Could you filter the data below down to the lines that hold the word "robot"?

[Stored records]
--- START ---
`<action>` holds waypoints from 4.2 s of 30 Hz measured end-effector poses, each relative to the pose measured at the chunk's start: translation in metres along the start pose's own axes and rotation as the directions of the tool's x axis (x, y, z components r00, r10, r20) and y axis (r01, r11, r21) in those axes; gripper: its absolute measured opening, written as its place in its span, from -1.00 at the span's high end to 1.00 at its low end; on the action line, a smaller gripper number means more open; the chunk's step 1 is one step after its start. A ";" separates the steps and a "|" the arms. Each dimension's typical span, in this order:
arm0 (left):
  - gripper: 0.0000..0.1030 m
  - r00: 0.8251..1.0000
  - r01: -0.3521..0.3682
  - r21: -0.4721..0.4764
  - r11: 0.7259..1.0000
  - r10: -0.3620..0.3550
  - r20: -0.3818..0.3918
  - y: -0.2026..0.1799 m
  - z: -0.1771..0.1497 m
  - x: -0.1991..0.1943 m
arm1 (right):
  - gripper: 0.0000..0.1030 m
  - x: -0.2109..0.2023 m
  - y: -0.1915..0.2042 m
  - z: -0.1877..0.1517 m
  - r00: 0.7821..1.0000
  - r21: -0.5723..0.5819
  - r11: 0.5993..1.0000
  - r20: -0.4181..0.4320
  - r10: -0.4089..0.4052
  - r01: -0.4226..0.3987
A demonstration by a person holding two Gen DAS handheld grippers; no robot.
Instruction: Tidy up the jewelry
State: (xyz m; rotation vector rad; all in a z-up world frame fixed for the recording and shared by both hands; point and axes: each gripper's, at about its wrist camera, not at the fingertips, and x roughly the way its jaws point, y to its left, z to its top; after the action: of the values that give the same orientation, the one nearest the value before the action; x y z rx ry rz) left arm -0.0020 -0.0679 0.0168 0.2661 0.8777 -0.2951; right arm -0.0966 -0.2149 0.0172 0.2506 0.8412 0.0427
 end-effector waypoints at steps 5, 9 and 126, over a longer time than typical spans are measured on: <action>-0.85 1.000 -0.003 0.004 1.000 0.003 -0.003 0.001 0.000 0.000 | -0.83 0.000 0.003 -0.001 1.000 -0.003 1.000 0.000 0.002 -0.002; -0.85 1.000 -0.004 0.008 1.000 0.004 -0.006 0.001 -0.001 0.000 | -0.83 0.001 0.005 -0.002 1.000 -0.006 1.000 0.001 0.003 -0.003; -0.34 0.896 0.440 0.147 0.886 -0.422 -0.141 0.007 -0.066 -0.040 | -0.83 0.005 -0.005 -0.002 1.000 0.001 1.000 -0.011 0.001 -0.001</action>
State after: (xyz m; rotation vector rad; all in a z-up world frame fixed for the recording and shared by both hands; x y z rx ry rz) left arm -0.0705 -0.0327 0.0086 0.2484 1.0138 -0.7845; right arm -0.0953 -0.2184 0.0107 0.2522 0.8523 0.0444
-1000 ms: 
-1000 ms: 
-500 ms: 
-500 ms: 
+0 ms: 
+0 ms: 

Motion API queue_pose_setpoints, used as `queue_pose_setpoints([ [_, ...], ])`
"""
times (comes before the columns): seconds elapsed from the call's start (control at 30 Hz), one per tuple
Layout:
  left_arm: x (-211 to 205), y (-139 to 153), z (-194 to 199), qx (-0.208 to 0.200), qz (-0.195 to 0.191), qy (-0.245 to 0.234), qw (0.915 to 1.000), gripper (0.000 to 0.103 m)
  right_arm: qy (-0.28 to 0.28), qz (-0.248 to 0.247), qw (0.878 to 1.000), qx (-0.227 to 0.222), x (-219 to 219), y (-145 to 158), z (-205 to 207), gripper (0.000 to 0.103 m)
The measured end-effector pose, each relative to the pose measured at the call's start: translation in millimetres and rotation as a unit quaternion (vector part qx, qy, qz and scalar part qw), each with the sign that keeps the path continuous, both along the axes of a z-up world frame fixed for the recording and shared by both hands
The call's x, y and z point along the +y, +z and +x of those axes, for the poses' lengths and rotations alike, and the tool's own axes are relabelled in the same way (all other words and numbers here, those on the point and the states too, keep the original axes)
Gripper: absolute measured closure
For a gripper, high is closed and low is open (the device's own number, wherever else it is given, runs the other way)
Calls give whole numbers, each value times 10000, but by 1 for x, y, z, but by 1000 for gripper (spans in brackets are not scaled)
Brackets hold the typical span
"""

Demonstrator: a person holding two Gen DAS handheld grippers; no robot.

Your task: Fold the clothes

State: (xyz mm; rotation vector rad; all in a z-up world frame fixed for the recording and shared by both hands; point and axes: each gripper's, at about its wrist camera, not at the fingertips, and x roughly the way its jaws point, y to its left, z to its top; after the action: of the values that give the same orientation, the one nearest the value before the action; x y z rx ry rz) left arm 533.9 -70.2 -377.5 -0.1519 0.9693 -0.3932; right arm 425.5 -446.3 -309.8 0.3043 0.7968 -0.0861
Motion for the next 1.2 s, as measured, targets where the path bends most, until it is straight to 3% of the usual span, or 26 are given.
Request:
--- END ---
**Result of the task**
A demonstration by a person holding two Gen DAS handheld grippers; no robot.
Demonstrator: a person holding two Gen DAS handheld grippers; no robot.

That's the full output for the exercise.